Ключа не было. Мы всегда оставляли запасной ключ от квартиры в холле, под горшком с чахлым цветочком; это был ключ для меня, потому что свои я все время забывал, а не то их у меня отбирали, как и в тот раз. Несколько минут я барабанил в дверь — лихорадочно, торопливо, — сначала потихоньку (чтобы не разбудить Крупичку), потом все настойчивее и громче. Это не помогало, и я грохнул в дверь кулаком. Из меня рвалась пулеметная ярость, которую я и сегодня не могу толком объяснить, — ярость на Стеллу за то, что она больше в меня не влюблена, ярость на самого себя за то, что заслужил эту перемену. Меня охватывал стыд за то… что я стал тряпкой, и гнев — ведь в эту тряпку меня, как я думал, превратила Стелла. Я ненавидел ее за то, что она вздумала меня бросить, хотя где-то в глубине души хотел, чтобы она и вправду ушла. Ненавидел потому, что любил дочь, а отодрать Стелл друг от друга не мог. Ненавидел за то, что, встретив в ее глазах свое отражение, содрогнулся. Ненавидел за то, что не хотел от жизни ничего другого, кроме как трахаться, пить, писать стихи и умереть молодым, в седле и с песней на губах. Ненавидел за то, что не мог вынести ни ее присутствия, ни разлуки с ней. Ненавидел себя за то, что оказался дерьмовым отцом, который даже не радовался своему ребенку до шести или семи месяцев — пока Крупичка не подросла и не начала меня узнавать и замечать. Оказалось, что Стелла была права: истинный сын своей матери, я втайне считал себя солнцем, центром мироздания. Ненавидел себя и за то, что, напившись, перерождаюсь в другого человека, которого люблю, пока остаюсь им, — и презираю, когда перестаю им быть. И наконец, я ненавидел всех и вся за то, что в итоге у меня не осталось выхода, что я попал в западню собственной личности и судьбы, и не могло быть исхода или конца, который не ударил бы по мне, или по Стеллам, или по нам всем. И в то же время я не верил в случившееся, не мог поверить.

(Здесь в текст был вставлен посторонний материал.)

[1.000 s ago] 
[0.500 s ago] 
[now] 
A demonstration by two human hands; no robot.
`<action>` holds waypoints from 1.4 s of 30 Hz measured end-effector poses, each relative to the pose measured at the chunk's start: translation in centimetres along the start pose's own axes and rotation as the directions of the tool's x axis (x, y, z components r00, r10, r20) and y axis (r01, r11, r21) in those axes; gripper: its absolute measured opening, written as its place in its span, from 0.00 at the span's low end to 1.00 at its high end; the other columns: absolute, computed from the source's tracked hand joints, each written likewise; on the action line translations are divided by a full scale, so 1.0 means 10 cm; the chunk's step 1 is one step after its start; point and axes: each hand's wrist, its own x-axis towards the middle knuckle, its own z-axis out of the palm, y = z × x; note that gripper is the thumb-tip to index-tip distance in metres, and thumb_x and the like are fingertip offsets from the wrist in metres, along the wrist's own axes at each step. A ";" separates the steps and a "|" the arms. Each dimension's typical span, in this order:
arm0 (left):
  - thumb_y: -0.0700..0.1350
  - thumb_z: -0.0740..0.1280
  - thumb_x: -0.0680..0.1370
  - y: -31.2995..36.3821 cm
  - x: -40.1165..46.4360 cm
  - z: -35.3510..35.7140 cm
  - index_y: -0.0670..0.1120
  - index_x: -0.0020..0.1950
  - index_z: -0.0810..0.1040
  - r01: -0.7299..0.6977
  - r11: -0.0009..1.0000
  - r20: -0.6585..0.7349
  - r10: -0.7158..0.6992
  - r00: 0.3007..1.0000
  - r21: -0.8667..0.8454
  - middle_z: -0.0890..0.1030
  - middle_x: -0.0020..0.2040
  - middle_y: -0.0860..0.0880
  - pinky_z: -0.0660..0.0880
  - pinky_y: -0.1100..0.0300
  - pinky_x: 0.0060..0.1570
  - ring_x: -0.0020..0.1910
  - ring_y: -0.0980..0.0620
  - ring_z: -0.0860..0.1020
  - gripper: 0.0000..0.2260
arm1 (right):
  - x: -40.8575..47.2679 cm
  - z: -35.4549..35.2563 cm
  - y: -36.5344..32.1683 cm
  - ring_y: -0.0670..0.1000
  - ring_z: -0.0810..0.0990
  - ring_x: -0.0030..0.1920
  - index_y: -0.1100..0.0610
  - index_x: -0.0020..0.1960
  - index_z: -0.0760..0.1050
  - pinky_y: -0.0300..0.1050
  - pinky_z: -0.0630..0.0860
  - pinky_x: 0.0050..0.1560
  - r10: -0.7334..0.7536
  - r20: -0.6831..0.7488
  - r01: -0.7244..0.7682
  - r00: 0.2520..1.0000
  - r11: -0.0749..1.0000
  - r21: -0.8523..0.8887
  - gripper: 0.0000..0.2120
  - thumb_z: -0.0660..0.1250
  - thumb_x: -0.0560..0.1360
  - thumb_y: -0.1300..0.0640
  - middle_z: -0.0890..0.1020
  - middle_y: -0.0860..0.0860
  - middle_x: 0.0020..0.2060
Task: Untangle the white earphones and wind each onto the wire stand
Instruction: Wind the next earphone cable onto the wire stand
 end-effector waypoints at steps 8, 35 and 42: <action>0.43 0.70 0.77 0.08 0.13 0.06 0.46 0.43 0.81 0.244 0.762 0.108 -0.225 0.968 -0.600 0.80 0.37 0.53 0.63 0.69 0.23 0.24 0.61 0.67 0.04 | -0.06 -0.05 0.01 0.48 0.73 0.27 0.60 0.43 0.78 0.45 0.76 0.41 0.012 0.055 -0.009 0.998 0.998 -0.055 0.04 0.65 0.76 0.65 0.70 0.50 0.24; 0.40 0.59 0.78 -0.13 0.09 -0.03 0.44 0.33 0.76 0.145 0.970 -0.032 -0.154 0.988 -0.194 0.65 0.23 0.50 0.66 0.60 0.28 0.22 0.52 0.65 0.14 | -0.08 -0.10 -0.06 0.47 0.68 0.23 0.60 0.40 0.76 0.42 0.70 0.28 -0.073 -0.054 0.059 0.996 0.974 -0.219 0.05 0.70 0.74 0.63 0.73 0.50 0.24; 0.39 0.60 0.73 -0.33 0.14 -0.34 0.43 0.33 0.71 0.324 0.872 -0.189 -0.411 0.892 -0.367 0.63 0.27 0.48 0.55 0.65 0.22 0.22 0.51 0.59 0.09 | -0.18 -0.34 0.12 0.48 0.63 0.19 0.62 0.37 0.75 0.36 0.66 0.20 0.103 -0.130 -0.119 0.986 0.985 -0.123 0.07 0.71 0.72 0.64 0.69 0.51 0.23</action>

Найдутся слова, которые все исправят, должны найтись. Этот вечер и все остальные такие же можно забинтовать или похоронить, нужно только призвать на помощь нужные слова: сказать их, поверить в них, вместе пробраться в них и устроиться в их теплом нутре, засветить там свечку и стареть вместе с ними. И, колотя все крепче в нашу дверь, я думал — я это помню — о том, как поведу свою дочь к алтарю в день ее свадьбы. Мой рассудок цеплялся за ту выброшенную сладенькую картинку, что так внезапно и необъяснимо привела меня сюда, за ту грезу — нет, сгущенный и подслащенный ночной кошмар, — о котором я рассказал, хотя он мне не снился (а с чего бы? Разве кто-то мечтает отдать постороннему человеку то, что любит? Отрезать и подать на блюде ломоть собственного сердца? Ведь это как оказаться на месте Авраама, занесшего нож над возлюбленным Исааком. Скорее уж наоборот, я мечтал, что моя дочь в одиночку объедет свет, увидит в красках все его чудеса, будет писать мне изобилующие подробностями письма с Борнео и из Будапешта — вольная птица, растворившаяся в мире, абсолютно чуждая мелких забот брака, сонной скуки домашнего быта). Там, под дверью, я залип на сладкой отраве этой антимечты, оглашение которой стало последней каплей и привело к горькому исходу; стуча и лягаясь, я взывал к запертой двери: «Я не врал, Стелла, не врал».
Без толку. Я опустился на колени, стукнул в дверь еще разок, слабее, и прижался к ней ухом — вдруг услышу дыхание с той стороны. Вот тут-то я и заметил, что на мне пластмассовая корона. И это открытие помогло мне призвать обратно весь мой гнев, выскочить на улицу и броситься за угол, под окно нашей спальни. Наш дом отделяла от соседнего узкая полоска травы, не такая широкая, чтобы можно было передать яйцо из окна в окно, но достаточно узкая, чтобы его можно было спокойно перебросить. В нашем окне наверху свет не горел, но, конечно, Стелла была там, я не сомневался. Где еще она могла быть? Дождь к тому времени усилился, и я промок насквозь. Разъяренный и одурманенный и сверх всего оскорбленный, я стоял и со всем этим на сердце выкрикивал ее имя.